WORK ITEM: Count up the lines below that include the string "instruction" and report the number by itself.

EXERCISE DATA:

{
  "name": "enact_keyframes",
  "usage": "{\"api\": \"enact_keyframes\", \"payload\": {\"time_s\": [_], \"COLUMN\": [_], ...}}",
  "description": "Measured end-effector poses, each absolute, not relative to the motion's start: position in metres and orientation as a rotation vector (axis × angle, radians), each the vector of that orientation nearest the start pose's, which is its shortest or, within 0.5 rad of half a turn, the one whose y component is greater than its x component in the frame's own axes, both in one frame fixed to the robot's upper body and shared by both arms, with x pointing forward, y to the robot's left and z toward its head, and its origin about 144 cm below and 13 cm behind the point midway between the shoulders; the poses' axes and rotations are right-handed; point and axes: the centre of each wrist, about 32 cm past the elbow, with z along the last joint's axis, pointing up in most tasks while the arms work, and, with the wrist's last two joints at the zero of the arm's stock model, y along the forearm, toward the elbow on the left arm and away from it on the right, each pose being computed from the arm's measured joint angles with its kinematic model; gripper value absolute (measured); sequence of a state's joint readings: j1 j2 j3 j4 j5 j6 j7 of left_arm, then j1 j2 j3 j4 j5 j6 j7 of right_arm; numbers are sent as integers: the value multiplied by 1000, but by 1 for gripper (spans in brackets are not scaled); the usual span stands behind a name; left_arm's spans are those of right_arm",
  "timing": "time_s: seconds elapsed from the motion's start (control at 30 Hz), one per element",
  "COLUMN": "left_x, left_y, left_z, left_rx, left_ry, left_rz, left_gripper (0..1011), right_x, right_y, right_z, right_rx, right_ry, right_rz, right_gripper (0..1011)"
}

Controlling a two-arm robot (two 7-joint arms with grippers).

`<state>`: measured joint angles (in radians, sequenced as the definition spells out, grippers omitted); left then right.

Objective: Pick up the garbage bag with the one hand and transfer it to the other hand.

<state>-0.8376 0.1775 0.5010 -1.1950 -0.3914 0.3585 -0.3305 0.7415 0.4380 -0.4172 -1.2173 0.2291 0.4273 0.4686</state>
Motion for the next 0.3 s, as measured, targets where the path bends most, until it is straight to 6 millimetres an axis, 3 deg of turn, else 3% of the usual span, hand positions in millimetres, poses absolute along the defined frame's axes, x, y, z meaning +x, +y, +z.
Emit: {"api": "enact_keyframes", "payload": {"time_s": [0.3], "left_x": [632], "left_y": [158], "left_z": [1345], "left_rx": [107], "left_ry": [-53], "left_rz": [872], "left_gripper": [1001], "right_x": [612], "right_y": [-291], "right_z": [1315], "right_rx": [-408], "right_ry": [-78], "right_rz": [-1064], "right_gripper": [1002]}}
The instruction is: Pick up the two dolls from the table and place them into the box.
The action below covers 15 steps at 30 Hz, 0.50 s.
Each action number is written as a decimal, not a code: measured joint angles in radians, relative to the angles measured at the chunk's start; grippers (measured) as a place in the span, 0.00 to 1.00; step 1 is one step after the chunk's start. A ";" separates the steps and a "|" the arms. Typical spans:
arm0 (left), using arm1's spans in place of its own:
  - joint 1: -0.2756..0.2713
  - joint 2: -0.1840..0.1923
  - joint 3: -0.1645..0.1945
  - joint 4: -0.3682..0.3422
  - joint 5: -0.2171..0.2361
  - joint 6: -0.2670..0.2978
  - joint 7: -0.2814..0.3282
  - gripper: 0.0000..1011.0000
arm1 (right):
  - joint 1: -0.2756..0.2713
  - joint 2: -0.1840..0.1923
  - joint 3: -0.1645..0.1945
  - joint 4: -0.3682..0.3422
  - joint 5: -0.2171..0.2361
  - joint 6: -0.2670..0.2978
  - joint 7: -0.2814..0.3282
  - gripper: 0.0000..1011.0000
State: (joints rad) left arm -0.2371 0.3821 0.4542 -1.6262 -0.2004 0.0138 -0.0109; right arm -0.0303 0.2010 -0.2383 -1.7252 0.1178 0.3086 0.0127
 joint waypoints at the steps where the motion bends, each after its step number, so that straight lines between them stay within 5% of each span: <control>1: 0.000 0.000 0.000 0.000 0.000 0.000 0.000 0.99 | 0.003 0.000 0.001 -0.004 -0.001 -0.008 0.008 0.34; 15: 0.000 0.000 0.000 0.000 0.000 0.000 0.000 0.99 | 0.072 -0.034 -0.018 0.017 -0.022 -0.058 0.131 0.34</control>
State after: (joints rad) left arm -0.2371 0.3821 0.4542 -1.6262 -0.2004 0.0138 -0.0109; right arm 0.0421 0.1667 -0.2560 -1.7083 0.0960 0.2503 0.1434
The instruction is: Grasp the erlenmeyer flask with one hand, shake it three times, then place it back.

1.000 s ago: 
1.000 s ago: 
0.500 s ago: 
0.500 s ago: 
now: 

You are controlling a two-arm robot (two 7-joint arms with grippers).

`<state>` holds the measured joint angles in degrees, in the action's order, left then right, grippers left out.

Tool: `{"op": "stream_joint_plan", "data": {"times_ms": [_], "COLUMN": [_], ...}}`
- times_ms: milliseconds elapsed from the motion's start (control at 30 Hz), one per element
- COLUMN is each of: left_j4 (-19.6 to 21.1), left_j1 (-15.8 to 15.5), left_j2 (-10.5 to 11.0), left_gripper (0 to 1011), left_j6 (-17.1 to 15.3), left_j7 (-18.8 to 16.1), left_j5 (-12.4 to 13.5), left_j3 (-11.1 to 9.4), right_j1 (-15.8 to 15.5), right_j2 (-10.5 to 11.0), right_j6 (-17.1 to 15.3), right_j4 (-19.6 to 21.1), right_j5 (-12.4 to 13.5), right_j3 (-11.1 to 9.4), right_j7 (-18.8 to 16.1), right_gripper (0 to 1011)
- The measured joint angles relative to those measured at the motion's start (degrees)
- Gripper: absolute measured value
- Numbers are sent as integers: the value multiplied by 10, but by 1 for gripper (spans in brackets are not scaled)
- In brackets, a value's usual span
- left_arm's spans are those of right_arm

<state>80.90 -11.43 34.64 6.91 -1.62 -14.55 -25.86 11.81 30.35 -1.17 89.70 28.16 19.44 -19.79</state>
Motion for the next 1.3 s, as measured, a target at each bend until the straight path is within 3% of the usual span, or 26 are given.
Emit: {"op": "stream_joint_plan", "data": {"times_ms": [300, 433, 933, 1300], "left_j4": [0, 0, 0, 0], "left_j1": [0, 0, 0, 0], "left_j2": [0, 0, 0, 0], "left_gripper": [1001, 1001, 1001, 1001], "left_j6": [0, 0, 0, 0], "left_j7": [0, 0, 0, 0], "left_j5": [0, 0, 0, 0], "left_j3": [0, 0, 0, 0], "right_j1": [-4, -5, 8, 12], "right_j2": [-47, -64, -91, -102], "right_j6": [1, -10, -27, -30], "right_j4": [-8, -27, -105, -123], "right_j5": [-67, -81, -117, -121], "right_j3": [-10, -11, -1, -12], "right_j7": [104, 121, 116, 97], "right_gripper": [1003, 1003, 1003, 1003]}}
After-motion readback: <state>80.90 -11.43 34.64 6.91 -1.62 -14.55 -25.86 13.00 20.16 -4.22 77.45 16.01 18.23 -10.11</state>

RESULT FOR THIS EXERCISE: 2